The team and its capsule met nearly 21 hours after being launched atop a SpaceX Falcon 9 rocket from NASA’s Kennedy Space Center in Cape Canaveral, Florida, postponing liftoff for a week on Wednesday night following a weather delay.
The docking took place around 6.30 pm. EST (5am IST on Friday) while the Crew Dragon vehicle, called Endurance, and the space station were flying about 260 miles (420 km) above the eastern Caribbean Sea, according to NASA.

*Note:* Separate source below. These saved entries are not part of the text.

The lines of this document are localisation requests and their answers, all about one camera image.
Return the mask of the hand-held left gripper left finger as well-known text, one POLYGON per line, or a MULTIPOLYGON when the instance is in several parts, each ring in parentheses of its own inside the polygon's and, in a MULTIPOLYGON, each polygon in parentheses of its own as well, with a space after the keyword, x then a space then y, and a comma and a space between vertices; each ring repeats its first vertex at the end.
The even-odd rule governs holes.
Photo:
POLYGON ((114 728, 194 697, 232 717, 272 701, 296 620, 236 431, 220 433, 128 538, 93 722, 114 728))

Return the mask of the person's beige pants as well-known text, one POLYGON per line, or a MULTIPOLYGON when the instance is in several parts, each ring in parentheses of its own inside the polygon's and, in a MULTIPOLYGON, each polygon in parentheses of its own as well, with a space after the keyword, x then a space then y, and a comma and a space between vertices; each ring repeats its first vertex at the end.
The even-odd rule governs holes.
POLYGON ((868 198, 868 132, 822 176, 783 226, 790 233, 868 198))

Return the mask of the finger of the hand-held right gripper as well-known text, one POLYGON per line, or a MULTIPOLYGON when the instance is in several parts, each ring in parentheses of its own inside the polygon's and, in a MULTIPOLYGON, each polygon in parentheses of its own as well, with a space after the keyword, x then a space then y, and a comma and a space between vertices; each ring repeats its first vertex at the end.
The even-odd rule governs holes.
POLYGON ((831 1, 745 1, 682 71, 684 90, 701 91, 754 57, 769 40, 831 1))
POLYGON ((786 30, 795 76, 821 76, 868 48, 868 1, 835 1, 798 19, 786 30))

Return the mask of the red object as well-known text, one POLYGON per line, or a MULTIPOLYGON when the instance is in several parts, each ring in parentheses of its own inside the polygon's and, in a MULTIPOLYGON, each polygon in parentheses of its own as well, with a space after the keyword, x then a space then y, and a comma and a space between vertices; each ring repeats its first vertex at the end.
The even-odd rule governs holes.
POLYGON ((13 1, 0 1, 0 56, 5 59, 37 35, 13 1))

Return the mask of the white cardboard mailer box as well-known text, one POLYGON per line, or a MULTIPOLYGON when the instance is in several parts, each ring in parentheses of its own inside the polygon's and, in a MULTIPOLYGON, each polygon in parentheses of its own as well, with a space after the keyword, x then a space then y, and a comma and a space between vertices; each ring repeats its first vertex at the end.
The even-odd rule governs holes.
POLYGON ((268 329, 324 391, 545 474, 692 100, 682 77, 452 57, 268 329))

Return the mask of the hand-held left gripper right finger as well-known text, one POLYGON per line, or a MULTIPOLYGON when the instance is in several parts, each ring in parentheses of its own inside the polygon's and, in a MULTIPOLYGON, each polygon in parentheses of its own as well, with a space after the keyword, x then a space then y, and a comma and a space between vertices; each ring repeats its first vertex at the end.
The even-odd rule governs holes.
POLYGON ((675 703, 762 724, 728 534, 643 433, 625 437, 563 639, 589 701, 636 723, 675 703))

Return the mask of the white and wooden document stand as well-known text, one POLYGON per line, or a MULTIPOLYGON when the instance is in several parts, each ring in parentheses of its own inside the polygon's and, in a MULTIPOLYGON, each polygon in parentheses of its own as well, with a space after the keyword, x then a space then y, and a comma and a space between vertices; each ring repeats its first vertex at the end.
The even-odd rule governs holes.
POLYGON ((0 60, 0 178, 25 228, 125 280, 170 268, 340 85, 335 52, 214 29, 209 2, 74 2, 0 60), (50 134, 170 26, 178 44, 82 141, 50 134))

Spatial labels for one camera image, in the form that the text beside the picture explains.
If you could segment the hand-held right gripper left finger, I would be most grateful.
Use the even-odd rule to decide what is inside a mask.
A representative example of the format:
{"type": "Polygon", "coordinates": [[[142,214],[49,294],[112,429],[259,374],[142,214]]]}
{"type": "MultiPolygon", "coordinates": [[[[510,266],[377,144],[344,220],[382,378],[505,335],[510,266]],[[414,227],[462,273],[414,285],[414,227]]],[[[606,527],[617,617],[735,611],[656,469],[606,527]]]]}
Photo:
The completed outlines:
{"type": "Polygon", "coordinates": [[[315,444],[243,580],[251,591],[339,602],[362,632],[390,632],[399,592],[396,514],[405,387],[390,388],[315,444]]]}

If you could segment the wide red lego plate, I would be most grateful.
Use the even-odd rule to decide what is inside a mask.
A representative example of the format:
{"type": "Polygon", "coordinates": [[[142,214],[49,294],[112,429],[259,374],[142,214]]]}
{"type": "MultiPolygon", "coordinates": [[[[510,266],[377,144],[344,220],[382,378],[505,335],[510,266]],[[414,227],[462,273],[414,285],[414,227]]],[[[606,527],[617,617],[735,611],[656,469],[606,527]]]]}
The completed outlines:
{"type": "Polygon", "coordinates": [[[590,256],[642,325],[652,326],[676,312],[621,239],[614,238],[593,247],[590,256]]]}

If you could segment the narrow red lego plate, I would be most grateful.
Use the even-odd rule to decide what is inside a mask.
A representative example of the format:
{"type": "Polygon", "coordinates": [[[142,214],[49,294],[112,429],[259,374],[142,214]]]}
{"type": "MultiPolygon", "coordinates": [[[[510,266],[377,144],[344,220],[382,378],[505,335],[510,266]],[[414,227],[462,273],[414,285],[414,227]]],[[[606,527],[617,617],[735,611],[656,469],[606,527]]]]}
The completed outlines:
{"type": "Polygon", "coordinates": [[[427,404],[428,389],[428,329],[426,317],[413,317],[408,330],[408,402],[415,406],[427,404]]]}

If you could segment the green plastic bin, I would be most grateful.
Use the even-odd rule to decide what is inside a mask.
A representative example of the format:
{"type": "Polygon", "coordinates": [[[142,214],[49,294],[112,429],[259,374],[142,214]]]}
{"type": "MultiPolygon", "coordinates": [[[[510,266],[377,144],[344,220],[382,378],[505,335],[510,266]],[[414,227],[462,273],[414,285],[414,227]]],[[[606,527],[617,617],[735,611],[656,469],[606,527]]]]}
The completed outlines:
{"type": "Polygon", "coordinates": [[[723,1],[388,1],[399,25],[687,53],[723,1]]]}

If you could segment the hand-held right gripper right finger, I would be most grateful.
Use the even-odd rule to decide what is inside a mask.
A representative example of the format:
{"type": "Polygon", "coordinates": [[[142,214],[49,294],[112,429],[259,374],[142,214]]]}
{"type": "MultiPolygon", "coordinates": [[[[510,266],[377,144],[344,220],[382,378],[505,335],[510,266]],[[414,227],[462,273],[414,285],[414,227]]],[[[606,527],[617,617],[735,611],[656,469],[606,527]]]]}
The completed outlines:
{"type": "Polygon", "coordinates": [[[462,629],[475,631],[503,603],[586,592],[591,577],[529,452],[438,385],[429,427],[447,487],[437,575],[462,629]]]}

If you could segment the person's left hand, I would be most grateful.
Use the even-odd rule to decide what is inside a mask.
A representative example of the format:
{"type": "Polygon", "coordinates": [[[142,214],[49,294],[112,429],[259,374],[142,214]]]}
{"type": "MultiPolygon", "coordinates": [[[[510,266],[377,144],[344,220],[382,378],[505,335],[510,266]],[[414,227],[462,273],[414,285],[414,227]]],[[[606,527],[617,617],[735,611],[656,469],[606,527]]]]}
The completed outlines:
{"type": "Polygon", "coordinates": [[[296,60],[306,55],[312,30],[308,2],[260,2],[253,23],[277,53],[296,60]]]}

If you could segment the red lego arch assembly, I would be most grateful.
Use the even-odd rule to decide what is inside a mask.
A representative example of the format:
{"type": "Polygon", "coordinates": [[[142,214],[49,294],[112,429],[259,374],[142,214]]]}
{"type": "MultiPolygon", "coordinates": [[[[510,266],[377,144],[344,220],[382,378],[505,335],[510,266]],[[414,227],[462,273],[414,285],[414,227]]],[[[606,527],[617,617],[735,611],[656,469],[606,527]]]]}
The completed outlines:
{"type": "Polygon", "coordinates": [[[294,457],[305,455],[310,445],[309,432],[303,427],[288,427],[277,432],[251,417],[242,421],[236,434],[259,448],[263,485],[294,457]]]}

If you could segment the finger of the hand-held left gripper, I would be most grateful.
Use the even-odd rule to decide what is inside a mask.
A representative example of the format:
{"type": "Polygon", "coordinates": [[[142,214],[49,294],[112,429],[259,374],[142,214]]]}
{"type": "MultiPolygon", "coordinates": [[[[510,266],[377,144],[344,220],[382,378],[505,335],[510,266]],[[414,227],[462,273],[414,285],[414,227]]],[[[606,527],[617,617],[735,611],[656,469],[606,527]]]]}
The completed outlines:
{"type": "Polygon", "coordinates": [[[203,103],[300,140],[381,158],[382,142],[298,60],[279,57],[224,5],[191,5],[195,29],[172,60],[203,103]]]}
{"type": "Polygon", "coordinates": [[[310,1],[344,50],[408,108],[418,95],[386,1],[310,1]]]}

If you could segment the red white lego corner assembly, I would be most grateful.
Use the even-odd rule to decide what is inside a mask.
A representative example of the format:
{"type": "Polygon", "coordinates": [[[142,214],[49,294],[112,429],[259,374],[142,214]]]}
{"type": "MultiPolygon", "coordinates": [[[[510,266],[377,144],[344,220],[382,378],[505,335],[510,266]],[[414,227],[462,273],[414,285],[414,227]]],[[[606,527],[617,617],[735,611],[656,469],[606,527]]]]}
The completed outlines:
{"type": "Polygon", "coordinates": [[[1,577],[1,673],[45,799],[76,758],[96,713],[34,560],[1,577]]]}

The Endurance crew includes three American NASA astronauts – Flight Commander Raja Chari, 44, Mission Pilot Tom Marshburn, 61, and Mission Specialist Kayla Barone, 34 – as well as German Astronaut Mathias Maurer, 51, a mission specialist for the European Space Agency,
Upon arrival, the crew took inventory, performed standard leak checks, and pressurized the space between the spacecraft in preparation for opening the hatch for the space station approximately two hours later.
A live NASA video feed from the station showed the new arrival floating from their capsule via a padded passage to the orbiting outpost.
They were greeted by hugs from three current space station occupants — Russian astronauts Pyotr Dubrov and Oleg Novitsky — and NASA astronaut Mark Vande Hei, who shared a Soyuz flight with their Roscosmos crew on campus.
Endeavor’s second-in-command, Marshburn – a medical doctor and former NASA flight surgeon – has logged the last two spaceflights to the space station and four spacewalks.
Maurer, a materials science engineer, was making his first space flight, as were Chari, a US Air Force fighter jet and test pilot, and Barron, a US Navy submarine officer and nuclear engineer. Shortly after arriving aboard, Marshburn placed astronaut feathers on the collars of three of his rookie colleagues amid a handshake and smile.
Both Chari and Barron are among the first group of 18 astronauts selected for NASA’s upcoming Artemis mission, which aims to return humans to the Moon more than half a century after the Apollo lunar program ends at the end of this decade.
“I think we all loved the ride here,” Chari said during a brief remark from the station in a reception webcast. “It was as easy as we could have imagined.”
NASA said SpaceX Dragon also delivered more than 4,000 pounds (1,800 kilograms) of hardware and research equipment.
The crew that arrived Thursday was officially designated “Crew 3” — the third full-blown “operational” crew that NASA and SpaceX have flown to the space station together after a two-astronaut test run in May 2020.
“Crew 2” returned safely to Earth Monday from the space station in the Gulf of Mexico from Florida with a splashdown, setting a record 199 days in orbit.
SpaceX, the rocket company created in 2002 by billionaire Elon Musk, founder of electric car maker Tesla, has recorded a total of 15 manned space flights in 17 months, including the first all-civilian crew astro-tourism launch sent to Earth in September. Orbit without professional astronauts.
The space station, stretched end to end the size of an American football field, has been operated continuously since November 2000 by an international partnership of five space agencies from 15 countries.
An international crew of at least seven people usually lives and operates on the platform, traveling around the Earth every 90 minutes at 5 miles (8 km) per second.